De Hugenotenoorlogen in het graafschap Champagne en in de Trois-Evêchés brachten verwoestingen mee in Le Mont-Dieu. Nochtans was het Kartuizerklooster niet gemakkelijk te vinden in de bossen. In 1617 gebeurden er herstelwerken.[2]

Na de Franse Revolutie werd het Kartuizerklooster afgeschaft, verkocht en deels ontmanteld (1791). De gebouwen dienden als gevangenis tijdens het Terreurbewind. Er werden gevangenen uit het Ardennesdepartement vast gezet[3].

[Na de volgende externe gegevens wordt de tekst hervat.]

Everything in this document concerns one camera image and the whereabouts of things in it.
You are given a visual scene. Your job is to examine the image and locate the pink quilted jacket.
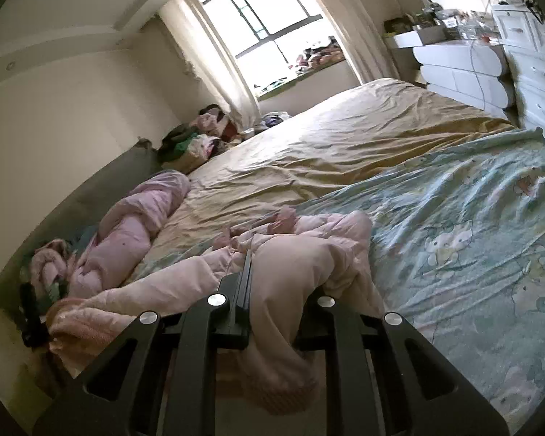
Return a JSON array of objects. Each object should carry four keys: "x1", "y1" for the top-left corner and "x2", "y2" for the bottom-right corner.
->
[{"x1": 46, "y1": 209, "x2": 385, "y2": 415}]

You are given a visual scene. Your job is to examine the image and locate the white rounded vanity desk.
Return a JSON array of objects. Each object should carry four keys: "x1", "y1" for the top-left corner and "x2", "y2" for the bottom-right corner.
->
[{"x1": 385, "y1": 27, "x2": 516, "y2": 122}]

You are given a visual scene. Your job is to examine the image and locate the rolled pink duvet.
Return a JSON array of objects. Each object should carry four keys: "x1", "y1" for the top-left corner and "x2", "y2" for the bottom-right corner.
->
[{"x1": 28, "y1": 170, "x2": 191, "y2": 306}]

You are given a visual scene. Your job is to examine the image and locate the right white curtain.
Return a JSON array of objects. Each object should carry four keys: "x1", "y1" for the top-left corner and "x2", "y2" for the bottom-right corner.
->
[{"x1": 316, "y1": 0, "x2": 399, "y2": 84}]

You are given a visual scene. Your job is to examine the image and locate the beige bed sheet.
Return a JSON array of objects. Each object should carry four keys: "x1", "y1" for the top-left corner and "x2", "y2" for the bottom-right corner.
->
[{"x1": 130, "y1": 78, "x2": 514, "y2": 280}]

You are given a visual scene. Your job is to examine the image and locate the clothes on window sill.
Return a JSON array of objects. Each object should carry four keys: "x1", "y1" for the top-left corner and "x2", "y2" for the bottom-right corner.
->
[{"x1": 295, "y1": 36, "x2": 344, "y2": 74}]

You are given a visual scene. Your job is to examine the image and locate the window with dark frame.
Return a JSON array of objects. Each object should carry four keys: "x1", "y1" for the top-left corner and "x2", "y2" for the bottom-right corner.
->
[{"x1": 199, "y1": 0, "x2": 336, "y2": 97}]

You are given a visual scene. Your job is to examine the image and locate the green cartoon print blanket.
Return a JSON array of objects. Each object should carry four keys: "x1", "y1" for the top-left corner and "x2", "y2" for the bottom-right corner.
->
[{"x1": 130, "y1": 126, "x2": 545, "y2": 434}]

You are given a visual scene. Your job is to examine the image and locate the white curtain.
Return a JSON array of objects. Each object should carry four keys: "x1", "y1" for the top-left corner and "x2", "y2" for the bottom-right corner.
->
[
  {"x1": 159, "y1": 0, "x2": 261, "y2": 132},
  {"x1": 316, "y1": 0, "x2": 399, "y2": 84}
]

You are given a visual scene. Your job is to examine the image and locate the pile of clothes by bed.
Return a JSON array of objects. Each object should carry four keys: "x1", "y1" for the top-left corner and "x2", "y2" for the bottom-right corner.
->
[{"x1": 157, "y1": 104, "x2": 255, "y2": 174}]

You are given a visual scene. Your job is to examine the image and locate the left white curtain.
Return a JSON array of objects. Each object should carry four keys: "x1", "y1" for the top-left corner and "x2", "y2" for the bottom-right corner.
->
[{"x1": 159, "y1": 0, "x2": 261, "y2": 132}]

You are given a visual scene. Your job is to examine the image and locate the grey upholstered headboard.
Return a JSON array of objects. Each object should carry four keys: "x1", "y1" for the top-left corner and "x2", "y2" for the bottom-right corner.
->
[{"x1": 0, "y1": 139, "x2": 161, "y2": 321}]

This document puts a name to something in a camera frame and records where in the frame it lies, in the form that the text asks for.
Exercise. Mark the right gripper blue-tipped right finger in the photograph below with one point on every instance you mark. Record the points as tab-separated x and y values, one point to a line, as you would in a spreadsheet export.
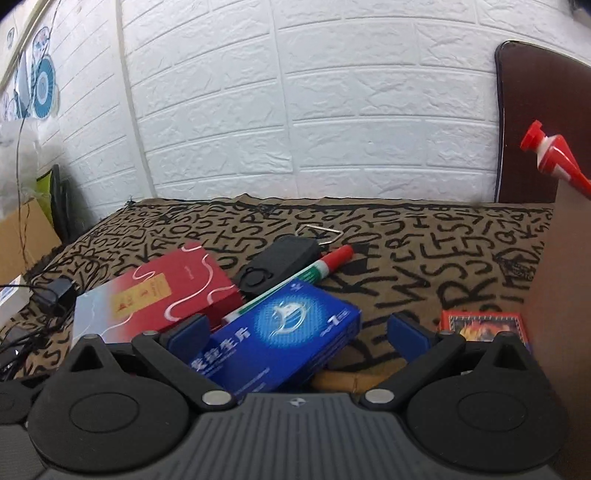
427	354

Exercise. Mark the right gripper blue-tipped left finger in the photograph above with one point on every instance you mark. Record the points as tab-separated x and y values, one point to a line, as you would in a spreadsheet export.
166	355

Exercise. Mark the blue medicine box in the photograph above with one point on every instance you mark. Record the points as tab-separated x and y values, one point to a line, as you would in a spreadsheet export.
279	344

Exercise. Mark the colourful card box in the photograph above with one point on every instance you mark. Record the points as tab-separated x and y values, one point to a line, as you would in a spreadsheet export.
483	326

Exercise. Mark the red gradient gift box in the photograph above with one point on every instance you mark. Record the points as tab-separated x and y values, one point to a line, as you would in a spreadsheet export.
156	296

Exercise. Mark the tan slim box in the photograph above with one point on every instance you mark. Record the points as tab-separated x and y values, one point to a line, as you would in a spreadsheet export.
349	382

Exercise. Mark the letter patterned brown cloth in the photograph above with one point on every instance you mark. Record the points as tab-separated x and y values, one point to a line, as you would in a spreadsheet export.
412	257

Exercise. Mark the black power adapter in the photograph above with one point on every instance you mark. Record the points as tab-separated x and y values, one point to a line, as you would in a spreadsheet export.
57	298

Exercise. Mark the red green marker pen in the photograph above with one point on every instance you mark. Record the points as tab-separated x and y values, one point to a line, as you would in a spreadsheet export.
316	272

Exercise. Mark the cardboard storage box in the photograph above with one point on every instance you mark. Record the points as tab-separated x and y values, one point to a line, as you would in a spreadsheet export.
557	316

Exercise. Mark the black car key pouch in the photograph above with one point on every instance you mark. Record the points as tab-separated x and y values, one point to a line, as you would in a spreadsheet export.
279	261

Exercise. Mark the white power strip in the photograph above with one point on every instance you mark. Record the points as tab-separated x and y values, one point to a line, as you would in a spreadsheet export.
14	297

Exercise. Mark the left cardboard box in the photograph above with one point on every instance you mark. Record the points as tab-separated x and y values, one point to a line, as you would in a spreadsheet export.
25	237

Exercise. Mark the red nozzle bottle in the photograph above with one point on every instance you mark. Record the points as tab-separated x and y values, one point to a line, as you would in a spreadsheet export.
555	159

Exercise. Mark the blue round wall fan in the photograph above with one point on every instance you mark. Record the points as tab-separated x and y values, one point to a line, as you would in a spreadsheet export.
43	88

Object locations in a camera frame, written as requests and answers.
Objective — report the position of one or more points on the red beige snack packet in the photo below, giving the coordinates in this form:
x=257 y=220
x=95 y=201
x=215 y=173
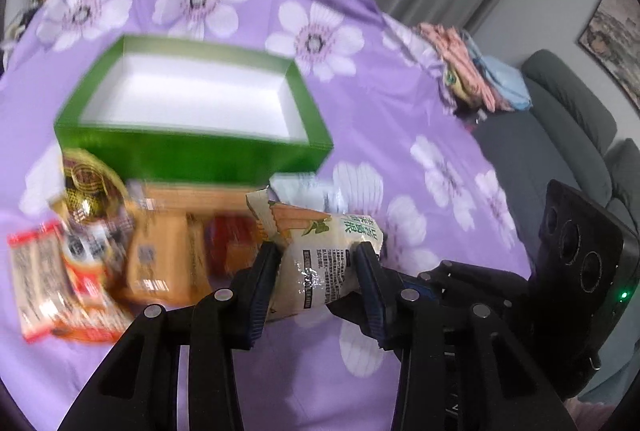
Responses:
x=45 y=302

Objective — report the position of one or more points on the tan kraft snack bag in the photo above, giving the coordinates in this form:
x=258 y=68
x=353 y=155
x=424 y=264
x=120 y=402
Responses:
x=166 y=260

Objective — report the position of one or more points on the framed wall painting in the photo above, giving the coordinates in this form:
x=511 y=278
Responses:
x=611 y=38

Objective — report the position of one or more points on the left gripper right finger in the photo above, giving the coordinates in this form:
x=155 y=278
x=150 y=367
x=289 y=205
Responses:
x=379 y=289

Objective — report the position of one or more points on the gold brown candy bag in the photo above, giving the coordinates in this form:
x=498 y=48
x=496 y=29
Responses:
x=92 y=191

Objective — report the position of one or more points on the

In de 19e eeuw werd er een spinnerij ondergebracht en werden de resterende gebouwen privé-bezit. Tijdens de slag van de Stonne (1940) werd het een laatste maal beschadigd. De huidige gebouwen, die dateren van de laatste bouwfase in de 17e eeuw, zijn beschermd sinds de 20e eeuw.[4]